▸ **Work instruction**: Please repeat the lines below, exactly and only, from the one that holds "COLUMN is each" through the one that holds "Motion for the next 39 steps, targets".

▸ **Available records**:
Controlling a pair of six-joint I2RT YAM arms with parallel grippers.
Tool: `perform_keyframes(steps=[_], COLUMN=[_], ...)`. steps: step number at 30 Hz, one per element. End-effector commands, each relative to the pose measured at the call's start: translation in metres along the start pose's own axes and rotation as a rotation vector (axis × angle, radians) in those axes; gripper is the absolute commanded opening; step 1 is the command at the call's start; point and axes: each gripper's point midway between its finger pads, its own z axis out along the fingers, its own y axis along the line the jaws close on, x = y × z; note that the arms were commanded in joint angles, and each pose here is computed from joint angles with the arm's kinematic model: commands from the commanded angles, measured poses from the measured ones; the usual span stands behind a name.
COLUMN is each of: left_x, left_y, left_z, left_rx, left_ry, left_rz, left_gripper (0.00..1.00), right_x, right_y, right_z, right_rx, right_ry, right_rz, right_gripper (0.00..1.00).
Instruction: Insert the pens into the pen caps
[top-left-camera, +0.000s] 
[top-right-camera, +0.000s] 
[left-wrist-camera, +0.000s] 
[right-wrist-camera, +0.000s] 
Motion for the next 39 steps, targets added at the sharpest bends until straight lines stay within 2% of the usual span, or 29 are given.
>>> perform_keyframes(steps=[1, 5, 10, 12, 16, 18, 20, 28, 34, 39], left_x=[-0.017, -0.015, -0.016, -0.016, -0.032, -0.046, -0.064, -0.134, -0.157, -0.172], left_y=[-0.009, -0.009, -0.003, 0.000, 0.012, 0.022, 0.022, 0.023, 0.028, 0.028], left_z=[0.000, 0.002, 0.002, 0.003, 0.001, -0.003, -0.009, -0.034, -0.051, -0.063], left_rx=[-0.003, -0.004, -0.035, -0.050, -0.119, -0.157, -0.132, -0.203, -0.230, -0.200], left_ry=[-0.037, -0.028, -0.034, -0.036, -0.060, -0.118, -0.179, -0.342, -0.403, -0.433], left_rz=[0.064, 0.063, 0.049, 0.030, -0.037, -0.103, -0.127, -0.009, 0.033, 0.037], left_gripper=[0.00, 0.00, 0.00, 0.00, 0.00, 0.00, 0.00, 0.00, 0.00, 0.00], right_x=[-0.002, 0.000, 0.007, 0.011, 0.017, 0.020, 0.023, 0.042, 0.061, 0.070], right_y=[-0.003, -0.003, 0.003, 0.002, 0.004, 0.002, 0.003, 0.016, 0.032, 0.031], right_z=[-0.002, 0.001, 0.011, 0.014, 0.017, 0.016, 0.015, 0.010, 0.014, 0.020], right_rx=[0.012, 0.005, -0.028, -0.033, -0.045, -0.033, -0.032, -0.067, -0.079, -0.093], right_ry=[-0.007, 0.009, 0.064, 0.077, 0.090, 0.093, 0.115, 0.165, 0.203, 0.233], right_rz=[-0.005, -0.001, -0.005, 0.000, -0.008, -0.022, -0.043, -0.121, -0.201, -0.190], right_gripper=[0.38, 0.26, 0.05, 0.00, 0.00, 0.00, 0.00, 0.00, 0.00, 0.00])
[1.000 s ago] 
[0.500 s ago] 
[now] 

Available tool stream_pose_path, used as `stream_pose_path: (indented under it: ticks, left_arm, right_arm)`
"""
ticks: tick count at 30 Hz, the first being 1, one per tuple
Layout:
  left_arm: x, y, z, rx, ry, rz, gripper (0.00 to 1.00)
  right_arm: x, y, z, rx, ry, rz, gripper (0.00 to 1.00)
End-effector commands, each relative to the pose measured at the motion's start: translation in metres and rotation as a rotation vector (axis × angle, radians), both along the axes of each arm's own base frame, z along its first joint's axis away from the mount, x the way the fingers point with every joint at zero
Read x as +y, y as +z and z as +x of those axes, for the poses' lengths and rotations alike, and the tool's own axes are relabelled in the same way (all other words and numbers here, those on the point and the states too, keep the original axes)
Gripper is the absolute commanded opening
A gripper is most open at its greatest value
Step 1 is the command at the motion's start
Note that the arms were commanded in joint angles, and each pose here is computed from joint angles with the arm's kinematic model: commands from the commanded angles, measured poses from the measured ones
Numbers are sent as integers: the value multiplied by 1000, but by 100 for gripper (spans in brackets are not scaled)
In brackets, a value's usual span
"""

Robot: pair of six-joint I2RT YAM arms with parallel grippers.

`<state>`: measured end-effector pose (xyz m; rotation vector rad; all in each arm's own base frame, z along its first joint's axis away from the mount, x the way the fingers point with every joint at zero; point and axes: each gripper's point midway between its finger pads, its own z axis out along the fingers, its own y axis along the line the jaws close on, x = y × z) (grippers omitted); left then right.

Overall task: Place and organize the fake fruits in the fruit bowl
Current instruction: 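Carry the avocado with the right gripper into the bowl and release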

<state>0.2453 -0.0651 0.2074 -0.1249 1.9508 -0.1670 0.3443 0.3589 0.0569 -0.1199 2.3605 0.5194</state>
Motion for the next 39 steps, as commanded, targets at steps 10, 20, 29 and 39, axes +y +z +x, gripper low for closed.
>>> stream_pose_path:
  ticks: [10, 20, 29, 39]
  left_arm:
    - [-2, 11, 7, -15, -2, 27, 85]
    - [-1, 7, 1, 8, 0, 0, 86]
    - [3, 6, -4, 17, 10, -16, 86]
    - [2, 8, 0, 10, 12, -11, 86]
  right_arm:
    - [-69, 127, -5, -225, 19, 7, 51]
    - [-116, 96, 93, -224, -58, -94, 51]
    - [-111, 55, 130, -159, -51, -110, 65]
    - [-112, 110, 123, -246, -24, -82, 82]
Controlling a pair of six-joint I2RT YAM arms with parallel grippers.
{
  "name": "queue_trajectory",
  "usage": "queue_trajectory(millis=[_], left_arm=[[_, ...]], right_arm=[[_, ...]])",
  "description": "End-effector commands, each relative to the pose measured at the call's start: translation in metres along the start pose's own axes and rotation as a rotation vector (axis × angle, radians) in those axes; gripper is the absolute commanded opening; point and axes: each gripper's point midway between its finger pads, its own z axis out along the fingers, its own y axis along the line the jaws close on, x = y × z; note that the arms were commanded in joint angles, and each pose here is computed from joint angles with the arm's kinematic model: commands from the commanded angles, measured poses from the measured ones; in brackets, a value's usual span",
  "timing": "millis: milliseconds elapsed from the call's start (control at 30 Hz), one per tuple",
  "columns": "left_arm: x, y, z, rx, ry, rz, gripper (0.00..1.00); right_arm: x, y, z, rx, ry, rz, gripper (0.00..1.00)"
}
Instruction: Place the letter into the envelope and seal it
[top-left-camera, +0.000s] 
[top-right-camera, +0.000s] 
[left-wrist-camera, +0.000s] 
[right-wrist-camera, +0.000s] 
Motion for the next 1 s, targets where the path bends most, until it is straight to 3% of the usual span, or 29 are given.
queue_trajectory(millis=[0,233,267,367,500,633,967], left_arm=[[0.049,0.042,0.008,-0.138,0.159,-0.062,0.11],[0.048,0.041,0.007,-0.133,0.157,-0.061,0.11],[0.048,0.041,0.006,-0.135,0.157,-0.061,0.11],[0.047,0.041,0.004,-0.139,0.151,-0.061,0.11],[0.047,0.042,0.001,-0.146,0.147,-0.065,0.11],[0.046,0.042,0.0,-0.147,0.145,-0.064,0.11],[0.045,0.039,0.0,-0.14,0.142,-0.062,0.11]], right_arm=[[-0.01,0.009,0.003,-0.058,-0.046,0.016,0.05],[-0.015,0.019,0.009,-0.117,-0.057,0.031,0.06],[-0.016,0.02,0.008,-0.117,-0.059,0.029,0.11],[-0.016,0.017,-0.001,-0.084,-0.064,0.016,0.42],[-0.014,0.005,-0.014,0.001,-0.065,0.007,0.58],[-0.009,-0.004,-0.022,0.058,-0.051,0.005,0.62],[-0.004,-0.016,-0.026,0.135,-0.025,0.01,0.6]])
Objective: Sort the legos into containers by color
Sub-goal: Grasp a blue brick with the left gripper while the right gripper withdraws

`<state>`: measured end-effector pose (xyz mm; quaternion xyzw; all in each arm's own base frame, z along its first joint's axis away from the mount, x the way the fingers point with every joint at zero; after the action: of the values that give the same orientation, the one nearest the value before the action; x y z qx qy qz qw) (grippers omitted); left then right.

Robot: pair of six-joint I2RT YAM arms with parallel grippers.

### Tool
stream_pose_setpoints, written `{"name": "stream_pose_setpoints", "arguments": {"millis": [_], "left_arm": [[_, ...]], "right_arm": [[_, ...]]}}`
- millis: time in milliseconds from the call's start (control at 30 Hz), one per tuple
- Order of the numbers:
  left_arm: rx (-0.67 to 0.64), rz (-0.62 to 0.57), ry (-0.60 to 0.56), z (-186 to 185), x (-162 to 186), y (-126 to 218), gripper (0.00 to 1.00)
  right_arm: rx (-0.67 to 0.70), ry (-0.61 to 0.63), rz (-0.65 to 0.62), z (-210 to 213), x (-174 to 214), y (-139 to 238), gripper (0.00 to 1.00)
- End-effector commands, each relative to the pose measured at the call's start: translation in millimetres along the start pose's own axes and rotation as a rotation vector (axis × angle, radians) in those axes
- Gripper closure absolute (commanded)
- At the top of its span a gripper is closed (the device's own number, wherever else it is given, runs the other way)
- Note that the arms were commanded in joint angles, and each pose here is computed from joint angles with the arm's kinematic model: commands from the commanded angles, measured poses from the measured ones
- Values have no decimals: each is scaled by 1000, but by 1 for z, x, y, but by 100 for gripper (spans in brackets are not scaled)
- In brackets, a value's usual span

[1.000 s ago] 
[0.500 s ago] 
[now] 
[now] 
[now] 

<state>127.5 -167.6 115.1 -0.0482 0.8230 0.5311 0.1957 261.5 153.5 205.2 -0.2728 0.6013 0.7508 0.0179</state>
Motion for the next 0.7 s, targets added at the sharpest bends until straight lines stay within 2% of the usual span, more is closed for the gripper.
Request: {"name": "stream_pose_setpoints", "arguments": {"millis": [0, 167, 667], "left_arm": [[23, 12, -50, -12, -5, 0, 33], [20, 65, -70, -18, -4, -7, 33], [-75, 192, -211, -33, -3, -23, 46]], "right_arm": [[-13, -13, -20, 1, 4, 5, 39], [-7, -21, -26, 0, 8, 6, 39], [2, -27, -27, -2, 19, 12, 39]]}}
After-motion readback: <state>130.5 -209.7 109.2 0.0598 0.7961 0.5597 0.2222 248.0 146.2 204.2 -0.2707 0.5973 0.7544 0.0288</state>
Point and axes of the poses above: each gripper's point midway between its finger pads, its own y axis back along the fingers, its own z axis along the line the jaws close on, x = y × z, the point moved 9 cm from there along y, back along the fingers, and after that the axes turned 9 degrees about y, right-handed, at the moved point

▸ **Response to this task**:
COLUMN is each of: left_x, left_y, left_z, left_rx, left_ry, left_rz, left_gripper (0.00..1.00), right_x, right_y, right_z, right_rx, right_ry, right_rz, right_gripper (0.00..1.00).
Instruction: Insert the pens into the pen caps
[top-left-camera, +0.000s] 
[top-right-camera, +0.000s] 
[left-wrist-camera, +0.000s] 
[right-wrist-camera, +0.000s] 
Motion for the next 39 steps, targets added at the sharpest bends until straight lines stay within 2% of the usual span, or 29 are given.

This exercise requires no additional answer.